§ **Try it**:
Give back only the lines in the records below from the one with "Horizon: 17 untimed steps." to the one with "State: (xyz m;", both inclusive, word for word.

§ **Excerpted data**:
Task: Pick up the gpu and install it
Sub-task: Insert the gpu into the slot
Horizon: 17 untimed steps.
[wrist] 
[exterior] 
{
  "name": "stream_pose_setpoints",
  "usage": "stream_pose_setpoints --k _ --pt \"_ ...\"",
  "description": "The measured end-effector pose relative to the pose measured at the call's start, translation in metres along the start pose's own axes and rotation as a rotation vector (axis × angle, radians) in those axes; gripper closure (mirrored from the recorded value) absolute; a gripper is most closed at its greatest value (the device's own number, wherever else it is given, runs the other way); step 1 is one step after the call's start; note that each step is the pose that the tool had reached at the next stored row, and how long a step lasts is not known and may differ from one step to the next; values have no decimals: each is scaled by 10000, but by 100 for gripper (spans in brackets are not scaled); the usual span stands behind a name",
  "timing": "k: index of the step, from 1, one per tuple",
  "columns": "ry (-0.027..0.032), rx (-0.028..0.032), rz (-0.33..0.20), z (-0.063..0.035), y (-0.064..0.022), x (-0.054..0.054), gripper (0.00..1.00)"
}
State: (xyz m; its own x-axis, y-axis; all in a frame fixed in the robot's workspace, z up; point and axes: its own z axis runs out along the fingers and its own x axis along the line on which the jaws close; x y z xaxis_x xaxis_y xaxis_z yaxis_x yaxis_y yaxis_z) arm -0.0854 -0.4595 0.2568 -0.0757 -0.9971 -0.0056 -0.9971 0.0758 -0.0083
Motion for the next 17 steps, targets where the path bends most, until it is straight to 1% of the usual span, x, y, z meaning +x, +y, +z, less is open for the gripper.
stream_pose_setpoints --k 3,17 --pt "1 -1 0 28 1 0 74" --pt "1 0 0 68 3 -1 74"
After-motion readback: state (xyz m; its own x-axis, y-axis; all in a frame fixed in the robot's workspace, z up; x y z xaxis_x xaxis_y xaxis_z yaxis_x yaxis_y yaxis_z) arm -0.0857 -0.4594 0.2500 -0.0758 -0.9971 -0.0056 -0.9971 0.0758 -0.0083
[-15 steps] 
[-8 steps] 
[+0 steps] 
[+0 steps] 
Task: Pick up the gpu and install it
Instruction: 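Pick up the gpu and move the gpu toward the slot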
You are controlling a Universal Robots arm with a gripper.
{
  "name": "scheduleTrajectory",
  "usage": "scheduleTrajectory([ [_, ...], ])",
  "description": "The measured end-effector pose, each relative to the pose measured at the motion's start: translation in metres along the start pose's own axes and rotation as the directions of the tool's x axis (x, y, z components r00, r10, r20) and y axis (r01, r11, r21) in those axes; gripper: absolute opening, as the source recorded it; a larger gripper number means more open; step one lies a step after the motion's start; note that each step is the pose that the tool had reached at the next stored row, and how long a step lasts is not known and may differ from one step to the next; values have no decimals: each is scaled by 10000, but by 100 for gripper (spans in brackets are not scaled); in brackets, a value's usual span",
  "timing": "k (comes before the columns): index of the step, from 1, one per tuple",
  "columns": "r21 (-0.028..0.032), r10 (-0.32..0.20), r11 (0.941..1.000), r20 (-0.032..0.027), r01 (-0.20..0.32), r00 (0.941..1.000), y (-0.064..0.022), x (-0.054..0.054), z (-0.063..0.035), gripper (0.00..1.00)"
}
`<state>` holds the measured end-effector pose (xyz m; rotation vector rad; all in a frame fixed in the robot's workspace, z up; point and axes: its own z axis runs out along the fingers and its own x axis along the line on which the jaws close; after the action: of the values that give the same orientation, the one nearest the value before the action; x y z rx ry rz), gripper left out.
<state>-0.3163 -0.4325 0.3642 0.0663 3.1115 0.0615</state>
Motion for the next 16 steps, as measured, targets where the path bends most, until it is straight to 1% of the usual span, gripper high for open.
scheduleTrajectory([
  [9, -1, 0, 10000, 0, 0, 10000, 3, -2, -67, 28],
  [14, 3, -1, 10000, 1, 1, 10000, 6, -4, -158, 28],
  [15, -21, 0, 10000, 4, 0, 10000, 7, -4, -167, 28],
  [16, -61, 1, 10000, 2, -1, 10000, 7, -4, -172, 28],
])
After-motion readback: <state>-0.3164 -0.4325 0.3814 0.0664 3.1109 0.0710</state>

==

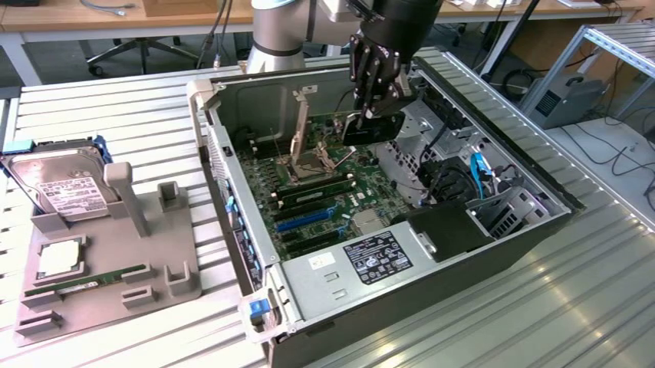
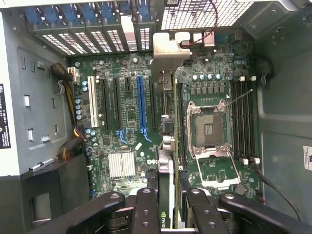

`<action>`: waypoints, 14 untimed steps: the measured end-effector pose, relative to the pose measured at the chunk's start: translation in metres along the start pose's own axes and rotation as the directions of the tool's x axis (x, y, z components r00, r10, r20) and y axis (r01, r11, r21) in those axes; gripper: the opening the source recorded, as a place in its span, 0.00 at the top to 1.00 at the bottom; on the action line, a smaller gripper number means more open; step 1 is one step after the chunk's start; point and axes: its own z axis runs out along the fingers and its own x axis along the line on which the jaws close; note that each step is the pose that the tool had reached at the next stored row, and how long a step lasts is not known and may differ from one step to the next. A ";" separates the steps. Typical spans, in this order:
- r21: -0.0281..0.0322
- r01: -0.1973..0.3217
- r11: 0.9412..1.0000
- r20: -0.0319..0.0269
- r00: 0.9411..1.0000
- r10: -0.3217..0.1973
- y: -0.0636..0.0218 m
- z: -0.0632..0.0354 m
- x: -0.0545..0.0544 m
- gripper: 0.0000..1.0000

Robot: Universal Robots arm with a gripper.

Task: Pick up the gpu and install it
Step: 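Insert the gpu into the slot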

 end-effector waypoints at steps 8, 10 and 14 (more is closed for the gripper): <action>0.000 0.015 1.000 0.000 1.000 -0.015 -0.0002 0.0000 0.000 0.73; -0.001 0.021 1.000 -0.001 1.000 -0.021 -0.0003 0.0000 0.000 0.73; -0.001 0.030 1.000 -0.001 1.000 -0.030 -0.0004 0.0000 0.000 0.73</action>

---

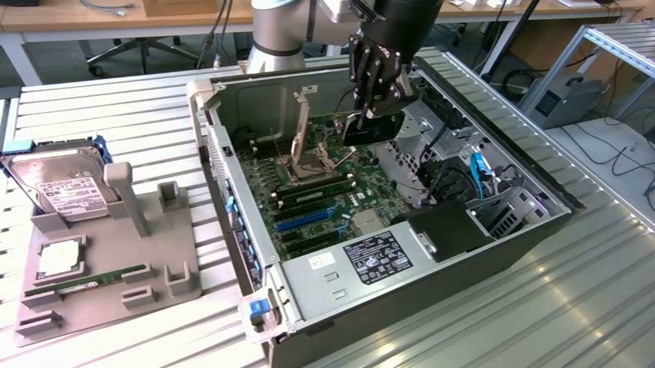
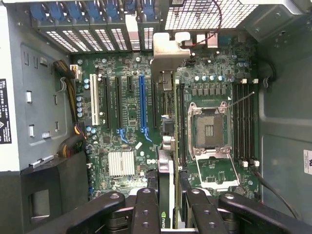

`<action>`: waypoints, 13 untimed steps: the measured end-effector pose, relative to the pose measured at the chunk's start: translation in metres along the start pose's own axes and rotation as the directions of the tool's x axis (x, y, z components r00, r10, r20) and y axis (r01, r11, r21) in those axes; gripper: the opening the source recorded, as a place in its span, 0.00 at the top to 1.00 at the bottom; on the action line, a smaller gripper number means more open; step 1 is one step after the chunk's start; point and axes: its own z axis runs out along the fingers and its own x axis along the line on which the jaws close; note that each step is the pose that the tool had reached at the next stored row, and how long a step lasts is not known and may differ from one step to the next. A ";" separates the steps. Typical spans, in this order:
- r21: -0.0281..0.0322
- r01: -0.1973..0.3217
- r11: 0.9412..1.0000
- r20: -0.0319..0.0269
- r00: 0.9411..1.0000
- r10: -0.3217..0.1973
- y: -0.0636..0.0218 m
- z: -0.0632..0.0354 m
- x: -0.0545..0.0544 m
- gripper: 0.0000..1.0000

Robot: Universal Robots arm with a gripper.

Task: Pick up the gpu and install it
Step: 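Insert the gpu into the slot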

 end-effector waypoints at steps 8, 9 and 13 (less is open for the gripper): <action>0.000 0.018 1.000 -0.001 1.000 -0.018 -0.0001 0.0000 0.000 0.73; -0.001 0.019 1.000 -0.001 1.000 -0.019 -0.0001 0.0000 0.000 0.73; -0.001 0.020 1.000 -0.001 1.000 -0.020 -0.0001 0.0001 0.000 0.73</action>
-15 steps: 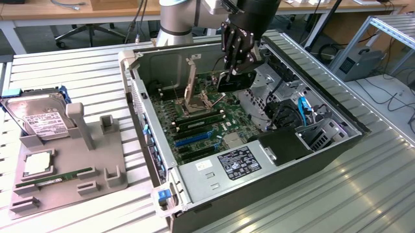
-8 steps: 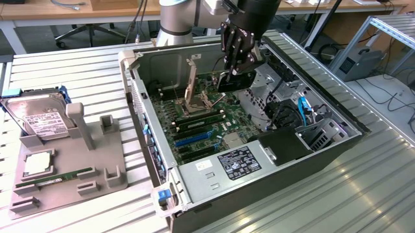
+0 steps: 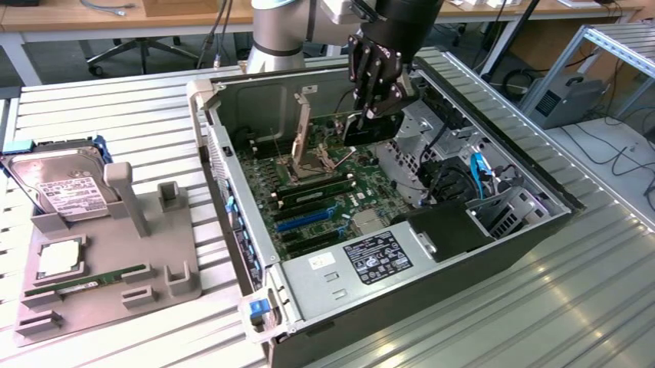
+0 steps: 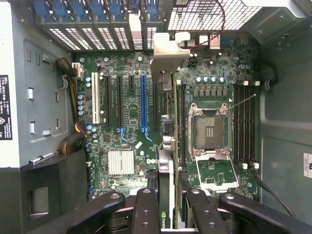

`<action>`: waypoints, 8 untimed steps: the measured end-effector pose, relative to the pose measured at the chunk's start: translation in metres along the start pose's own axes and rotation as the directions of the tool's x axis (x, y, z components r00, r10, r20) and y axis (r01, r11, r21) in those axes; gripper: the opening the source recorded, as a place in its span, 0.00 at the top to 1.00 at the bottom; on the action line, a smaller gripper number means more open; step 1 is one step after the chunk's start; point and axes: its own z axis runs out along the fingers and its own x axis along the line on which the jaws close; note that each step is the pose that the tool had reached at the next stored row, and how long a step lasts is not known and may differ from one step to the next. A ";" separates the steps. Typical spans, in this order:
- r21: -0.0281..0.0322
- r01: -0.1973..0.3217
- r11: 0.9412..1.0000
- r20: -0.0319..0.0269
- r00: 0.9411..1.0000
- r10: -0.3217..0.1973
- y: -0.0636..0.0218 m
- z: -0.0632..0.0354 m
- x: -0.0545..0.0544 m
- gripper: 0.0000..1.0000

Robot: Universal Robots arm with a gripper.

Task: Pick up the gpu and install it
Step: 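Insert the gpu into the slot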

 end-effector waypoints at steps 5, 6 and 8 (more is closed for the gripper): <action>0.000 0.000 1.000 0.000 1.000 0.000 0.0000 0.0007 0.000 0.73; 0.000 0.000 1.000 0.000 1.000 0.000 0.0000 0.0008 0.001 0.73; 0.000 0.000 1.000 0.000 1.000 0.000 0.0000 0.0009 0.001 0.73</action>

§ **Completed task**:
Horizon: 17 untimed steps.
[wrist] 
[exterior] 
{
  "name": "stream_pose_setpoints",
  "usage": "stream_pose_setpoints --k _ --pt \"_ ...\"",
  "description": "The measured end-effector pose relative to the pose measured at the call's start, translation in metres along the start pose's own axes and rotation as a rotation vector (axis × angle, radians) in those axes; gripper closure (mirrored from the recorded value) absolute; a gripper is most closed at its greatest value (the device's own number, wherever else it is given, runs the other way); step 1 is one step after the call's start; note that each step is the pose that the tool had reached at the next stored row, and how long a step lasts is not known and may differ from one step to the next; values have no decimals: each is scaled by 10000, but by 100 for gripper (spans in brackets are not scaled); the usual span stands behind a name",
  "timing": "k: index of the step, from 1, one per tuple",
  "columns": "ry (-0.027..0.032), rx (-0.028..0.032), rz (-0.33..0.20), z (-0.063..0.035), y (-0.064..0.022), x (-0.054..0.054), gripper (0.00..1.00)"
}
State: (xyz m; its own x-axis, y-axis; all in a frame fixed in the robot's workspace, z up; point and axes: its own z axis runs out along the fingers and its own x axis along the line on which the jaws close; x y z xaxis_x xaxis_y xaxis_z yaxis_x yaxis_y yaxis_z) arm -0.0854 -0.4595 0.2568 -0.0757 -0.9971 -0.0056 -0.9971 0.0758 -0.0083

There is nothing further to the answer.